La formazione professionale è spesso considerata di “Serie C” rispetto all’istruzione tecnica e agli inarrivabili licei. Tuttavia, nonostante una reputazione così bassa, i giovani che si formano in questi percorsi riescono a inserirsi agevolmente nel mercato del lavoro. Perché un giovane oggi dovrebbe scegliere questo percorso e quali sono le azioni del Governo per riportare in auge la formazione professionale nel Paese?
Se sommiamo le incertezze che contraddistinguono la formazione professionale nei territori ad una diffusa diffidenza sociale verso il lavoro manuale, non ci possiamo sorprendere del diffuso sentimento che percepisce la formazione professionale come l’anello debole del sistema educativo italiano. Tuttavia la crisi sta facendo giustizia di illusioni e luoghi comuni. Ecco allora che famiglie ed allievi oggi riscoprono la formazione professionale perché sa assicurare ai giovani un più rapido inserimento lavorativo (60% nei sei mesi successivi all’uscita dai percorsi di qualifica); ecco riemergere l’apprezzamento verso la metodologia di apprendimento laboratoriale che riesce a mantenere in un percorso di studi anche quei giovani che si sentono poco portati all’apprendimento astratto sui libri; ed ecco che si riscopre come nei decenni passati, la metà dei giovani qualificati dopo un periodo di lavoro dipendente si è affermato costituendo nuove piccole imprese di successo. Il Governo non intende restare estraneo osservatore dei processi in atto, ma con le proprie politiche intende ridare un nuovo baricentro al sistema di istruzione e formazione in Italia.
Tra le modifiche introdotte dal JobsAct vi è una nuova disciplina dell’apprendistato che riguarda soprattutto quello di primo e terzo livello. Da molti anni ormai l’apprendistato è oggetto di modifiche e tentativi di riforme che però non lo hanno reso appetibile alle imprese. Quali sono le novità di questo nuovo testo e come pensa che può concorrere a realizzare un verso sistema duale “all’italiana”? Come sarà la formazione professionale con il nuovo apprendistato?

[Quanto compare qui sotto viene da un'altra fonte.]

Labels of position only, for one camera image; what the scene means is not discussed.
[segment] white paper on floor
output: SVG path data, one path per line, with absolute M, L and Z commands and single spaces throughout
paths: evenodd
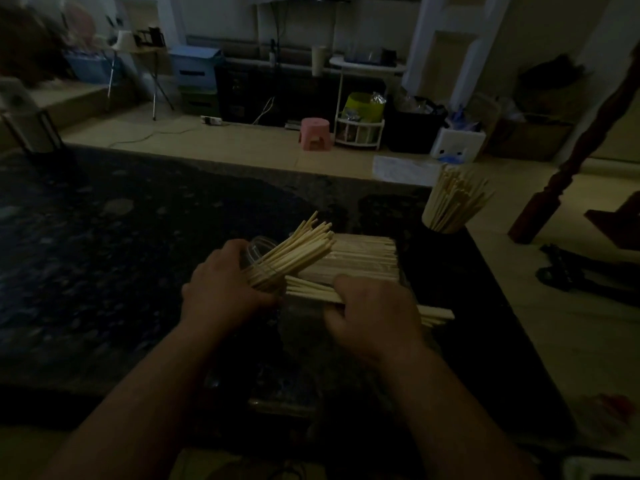
M 396 184 L 433 187 L 440 174 L 441 163 L 404 158 L 373 157 L 373 178 Z

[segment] hand
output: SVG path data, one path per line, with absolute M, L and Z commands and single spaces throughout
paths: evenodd
M 182 286 L 181 326 L 221 339 L 258 309 L 276 304 L 276 297 L 254 290 L 240 271 L 240 252 L 249 243 L 227 241 L 213 251 Z
M 420 313 L 411 292 L 389 281 L 337 276 L 333 287 L 345 303 L 324 311 L 326 327 L 347 350 L 383 371 L 424 349 Z

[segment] black bin
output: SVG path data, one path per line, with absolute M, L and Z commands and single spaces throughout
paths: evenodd
M 385 129 L 382 142 L 392 152 L 399 153 L 429 153 L 438 131 L 445 124 L 447 110 L 425 98 L 416 98 L 418 102 L 425 101 L 433 108 L 430 114 L 416 114 L 414 112 L 400 112 L 396 110 L 393 97 L 389 96 L 385 106 Z

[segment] red object
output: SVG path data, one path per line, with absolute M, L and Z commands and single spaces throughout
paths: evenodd
M 315 150 L 331 150 L 332 141 L 329 132 L 329 121 L 322 118 L 305 118 L 300 124 L 298 142 L 302 143 L 304 151 L 311 151 L 311 142 L 318 139 Z

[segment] person's left hand
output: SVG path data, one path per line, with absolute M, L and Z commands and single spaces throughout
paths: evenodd
M 182 286 L 181 327 L 223 338 L 258 309 L 274 306 L 276 297 L 254 290 L 240 271 L 240 252 L 248 242 L 227 241 L 213 251 Z

Misure incisive per agevolare le imprese nei contratti di apprendistato di primo livello e di alta formazione sono un aspetto importante del provvedimento assunto dal Consiglio dei Ministri lo scorso 20 febbraio. Esse agiscono in due direzioni: la prima volta ad abbattere di circa il 50% il costo del lavoro tra l’apprendistato di mestiere e quelli più propriamente formativi; la seconda indirizzata a sottrarre all’impresa quel carico di oneri burocratici e organizzativi che hanno inciso così negativamente nei precedenti istituti portando queste due forme di apprendistato a numeri assolutamente irrilevanti. Tuttavia la vera novità del nuovo apprendistato è nella scommessa di costruire anche in Italia un sistema duale di formazione. L’impresa in tal modo è chiamata a diventare un partner strutturale dell’istituzione formativa e concorrere al conseguimento dei titoli di studio ordinamentali attraverso percorsi di apprendimento ove la metà dell’orario di formazione viene svolto dentro l’azienda. È infatti il protocollo sottoscritto tra impresa e istituzione formativa l’atto costitutivo di ogni rapporto di apprendistato per la qualifica, il diploma e la specializzazione professionale e di quello di alta formazione e ricerca.
Con questo nuovo percorso formativo, che sarà rivolto alla filiera della IeFP e ai quarti e quinti anni degli Istituti Tecnici, si intende creare un percorso verticale tutto spendibile nel sistema duale di apprendimento, in modo che sia possibile conseguire tutti i titoli della filiera: dal livello più basso della qualifica a quello terziario con il diploma tecnico superiore, la laurea breve e magistrale, fino ai dottorati di ricerca e al praticantato ordinistico. Con il nuovo apprendistato duale si pone dunque il primo pilastro del nuovo sistema duale che dovrà essere completato con la revisione e razionalizzazione degli incentivi previsti in uno dei prossimi decreti legislativi del Jobs Act
Che idea si è fatto dopo quasi un anno di avvio del Piano Garanzia Giovani in Italia? Quali sono gli aspetti più critici e quali quelli che invece la soddisfano? Si può dire già da ora che è stata un’occasione mancata o ci sono degli elementi da salvare?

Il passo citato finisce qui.